## PROBLEM TO SOLVE
A single number is expected: the count of lines in the entries below that contain "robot".

******************************

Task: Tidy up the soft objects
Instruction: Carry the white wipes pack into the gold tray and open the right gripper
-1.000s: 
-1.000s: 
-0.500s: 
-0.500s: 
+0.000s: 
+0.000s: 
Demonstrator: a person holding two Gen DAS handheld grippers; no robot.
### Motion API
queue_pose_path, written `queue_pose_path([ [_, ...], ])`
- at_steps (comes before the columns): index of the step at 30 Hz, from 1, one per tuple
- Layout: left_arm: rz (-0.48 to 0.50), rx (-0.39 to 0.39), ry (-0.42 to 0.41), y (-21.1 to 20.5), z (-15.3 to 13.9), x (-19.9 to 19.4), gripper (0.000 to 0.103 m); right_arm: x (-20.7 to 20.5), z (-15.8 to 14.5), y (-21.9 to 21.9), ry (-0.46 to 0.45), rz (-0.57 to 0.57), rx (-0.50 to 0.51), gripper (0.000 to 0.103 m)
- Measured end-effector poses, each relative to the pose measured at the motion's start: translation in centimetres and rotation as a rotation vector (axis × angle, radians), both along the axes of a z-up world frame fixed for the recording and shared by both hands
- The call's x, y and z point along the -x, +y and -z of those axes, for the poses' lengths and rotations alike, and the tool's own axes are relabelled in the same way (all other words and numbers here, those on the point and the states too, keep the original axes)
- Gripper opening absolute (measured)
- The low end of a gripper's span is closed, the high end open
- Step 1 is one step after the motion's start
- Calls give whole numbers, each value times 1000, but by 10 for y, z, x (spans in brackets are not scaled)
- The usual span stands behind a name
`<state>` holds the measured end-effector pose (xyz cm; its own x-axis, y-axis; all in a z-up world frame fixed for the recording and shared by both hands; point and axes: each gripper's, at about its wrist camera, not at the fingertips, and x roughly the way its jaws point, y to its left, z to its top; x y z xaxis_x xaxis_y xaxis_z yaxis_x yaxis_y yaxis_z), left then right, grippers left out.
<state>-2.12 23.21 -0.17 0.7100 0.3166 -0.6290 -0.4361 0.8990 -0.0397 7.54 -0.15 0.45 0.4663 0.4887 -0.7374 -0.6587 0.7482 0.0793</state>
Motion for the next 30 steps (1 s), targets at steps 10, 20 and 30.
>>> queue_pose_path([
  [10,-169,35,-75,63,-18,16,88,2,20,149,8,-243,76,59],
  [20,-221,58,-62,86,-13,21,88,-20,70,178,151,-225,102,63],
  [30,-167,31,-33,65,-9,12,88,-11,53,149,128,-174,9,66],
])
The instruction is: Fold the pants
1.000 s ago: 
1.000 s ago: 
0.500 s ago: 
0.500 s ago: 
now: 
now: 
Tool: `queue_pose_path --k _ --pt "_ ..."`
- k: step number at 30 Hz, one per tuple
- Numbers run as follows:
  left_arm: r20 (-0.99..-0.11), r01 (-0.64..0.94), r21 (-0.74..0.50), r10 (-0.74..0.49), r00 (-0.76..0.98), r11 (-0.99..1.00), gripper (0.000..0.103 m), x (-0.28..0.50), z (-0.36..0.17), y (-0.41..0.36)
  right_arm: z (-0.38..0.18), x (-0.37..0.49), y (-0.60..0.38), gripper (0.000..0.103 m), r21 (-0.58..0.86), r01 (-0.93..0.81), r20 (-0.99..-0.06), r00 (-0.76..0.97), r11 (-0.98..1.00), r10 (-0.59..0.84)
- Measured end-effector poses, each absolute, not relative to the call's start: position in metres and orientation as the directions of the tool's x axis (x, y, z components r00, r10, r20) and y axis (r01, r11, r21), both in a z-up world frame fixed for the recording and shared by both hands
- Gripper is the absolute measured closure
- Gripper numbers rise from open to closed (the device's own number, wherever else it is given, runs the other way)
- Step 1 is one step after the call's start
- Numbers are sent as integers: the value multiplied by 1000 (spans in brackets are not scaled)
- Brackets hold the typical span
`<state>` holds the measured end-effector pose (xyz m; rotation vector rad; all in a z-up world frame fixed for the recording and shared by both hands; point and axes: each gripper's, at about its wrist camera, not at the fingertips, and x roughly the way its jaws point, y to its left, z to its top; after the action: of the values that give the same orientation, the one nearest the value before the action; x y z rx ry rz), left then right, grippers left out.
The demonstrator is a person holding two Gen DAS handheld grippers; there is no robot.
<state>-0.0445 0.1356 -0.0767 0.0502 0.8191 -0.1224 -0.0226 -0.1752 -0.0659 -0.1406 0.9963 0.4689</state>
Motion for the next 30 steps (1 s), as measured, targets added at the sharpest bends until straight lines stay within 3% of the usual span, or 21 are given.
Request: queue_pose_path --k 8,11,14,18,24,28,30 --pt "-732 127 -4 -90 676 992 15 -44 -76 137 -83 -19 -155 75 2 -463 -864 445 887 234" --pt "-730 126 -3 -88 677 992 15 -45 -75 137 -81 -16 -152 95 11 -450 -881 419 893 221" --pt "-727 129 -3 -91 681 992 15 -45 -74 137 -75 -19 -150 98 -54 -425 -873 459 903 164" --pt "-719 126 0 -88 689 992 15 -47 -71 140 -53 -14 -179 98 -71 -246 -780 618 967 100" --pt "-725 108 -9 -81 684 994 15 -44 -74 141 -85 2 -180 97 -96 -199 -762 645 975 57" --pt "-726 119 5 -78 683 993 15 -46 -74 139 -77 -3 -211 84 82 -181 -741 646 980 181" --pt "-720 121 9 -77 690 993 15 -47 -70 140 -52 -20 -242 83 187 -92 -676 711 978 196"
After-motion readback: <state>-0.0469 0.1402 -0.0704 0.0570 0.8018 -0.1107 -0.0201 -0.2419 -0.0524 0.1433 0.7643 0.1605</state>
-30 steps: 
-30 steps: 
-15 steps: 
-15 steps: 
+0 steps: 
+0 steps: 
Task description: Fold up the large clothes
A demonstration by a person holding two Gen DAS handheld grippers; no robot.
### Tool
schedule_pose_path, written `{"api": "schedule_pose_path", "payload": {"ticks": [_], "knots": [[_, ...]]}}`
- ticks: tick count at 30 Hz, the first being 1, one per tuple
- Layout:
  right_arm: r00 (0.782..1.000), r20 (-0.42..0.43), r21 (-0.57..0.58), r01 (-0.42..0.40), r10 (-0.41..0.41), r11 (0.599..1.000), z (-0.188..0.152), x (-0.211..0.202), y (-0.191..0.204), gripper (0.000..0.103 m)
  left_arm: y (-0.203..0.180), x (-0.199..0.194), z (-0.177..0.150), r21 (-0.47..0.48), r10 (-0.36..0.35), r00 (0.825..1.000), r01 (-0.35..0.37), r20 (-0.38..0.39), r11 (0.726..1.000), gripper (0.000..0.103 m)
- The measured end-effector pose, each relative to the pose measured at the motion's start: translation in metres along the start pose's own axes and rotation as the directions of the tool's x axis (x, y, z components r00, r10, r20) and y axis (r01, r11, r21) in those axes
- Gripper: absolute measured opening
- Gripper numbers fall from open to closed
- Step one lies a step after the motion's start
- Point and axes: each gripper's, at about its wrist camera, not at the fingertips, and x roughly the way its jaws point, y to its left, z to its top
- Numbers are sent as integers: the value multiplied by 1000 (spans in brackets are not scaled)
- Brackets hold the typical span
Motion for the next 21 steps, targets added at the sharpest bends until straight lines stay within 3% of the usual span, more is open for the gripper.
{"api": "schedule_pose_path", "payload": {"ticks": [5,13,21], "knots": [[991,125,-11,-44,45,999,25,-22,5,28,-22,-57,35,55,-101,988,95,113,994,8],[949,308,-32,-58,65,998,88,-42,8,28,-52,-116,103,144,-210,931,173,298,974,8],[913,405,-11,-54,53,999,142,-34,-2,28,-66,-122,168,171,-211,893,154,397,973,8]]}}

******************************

## YOUR RESPONSE
3